§ THE TASK
Only the lines that hold the word "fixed" are wanted from this listing.

[GIVEN DATA]

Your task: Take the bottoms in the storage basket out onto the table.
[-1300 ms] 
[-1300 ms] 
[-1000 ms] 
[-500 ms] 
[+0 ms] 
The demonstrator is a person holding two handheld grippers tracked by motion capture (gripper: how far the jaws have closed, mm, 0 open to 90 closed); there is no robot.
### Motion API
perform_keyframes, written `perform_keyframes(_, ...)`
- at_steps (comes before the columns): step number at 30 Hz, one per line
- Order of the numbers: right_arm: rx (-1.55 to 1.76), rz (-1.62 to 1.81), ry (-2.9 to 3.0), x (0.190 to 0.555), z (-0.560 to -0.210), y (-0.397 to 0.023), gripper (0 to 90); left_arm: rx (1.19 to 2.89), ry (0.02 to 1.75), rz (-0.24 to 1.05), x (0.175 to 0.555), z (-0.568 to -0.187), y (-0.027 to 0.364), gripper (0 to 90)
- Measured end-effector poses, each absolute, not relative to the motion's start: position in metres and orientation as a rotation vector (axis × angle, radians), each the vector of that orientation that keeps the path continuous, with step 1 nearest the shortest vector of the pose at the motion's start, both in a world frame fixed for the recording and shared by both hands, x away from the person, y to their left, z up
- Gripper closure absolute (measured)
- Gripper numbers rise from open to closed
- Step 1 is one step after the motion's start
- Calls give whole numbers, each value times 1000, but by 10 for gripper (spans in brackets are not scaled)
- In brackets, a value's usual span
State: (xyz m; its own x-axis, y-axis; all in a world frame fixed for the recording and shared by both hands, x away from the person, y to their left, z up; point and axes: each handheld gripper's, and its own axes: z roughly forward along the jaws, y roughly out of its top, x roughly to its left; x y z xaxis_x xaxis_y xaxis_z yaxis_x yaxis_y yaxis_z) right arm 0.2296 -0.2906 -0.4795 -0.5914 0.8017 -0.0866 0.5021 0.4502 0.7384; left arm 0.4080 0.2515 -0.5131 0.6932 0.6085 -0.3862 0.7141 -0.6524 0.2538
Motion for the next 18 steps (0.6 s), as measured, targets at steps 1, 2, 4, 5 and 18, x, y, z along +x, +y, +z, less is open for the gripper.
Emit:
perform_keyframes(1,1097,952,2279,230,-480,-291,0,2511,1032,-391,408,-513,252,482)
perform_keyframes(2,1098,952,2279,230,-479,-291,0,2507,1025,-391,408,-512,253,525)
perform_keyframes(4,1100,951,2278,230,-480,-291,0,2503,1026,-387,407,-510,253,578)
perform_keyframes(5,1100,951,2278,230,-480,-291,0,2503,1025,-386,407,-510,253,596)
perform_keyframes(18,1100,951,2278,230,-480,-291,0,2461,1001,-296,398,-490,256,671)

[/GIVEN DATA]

§ EXERCISE RESPONSE
- Measured end-effector poses, each absolute, not relative to the motion's start: position in metres and orientation as a rotation vector (axis × angle, radians), each the vector of that orientation that keeps the path continuous, with step 1 nearest the shortest vector of the pose at the motion's start, both in a world frame fixed for the recording and shared by both hands, x away from the person, y to their left, z up
State: (xyz m; its own x-axis, y-axis; all in a world frame fixed for the recording and shared by both hands, x away from the person, y to their left, z up; point and axes: each handheld gripper's, and its own axes: z roughly forward along the jaws, y roughly out of its top, x roughly to its left; x y z xaxis_x xaxis_y xaxis_z yaxis_x yaxis_y yaxis_z) right arm 0.2296 -0.2906 -0.4795 -0.5914 0.8017 -0.0866 0.5021 0.4502 0.7384; left arm 0.4080 0.2515 -0.5131 0.6932 0.6085 -0.3862 0.7141 -0.6524 0.2538

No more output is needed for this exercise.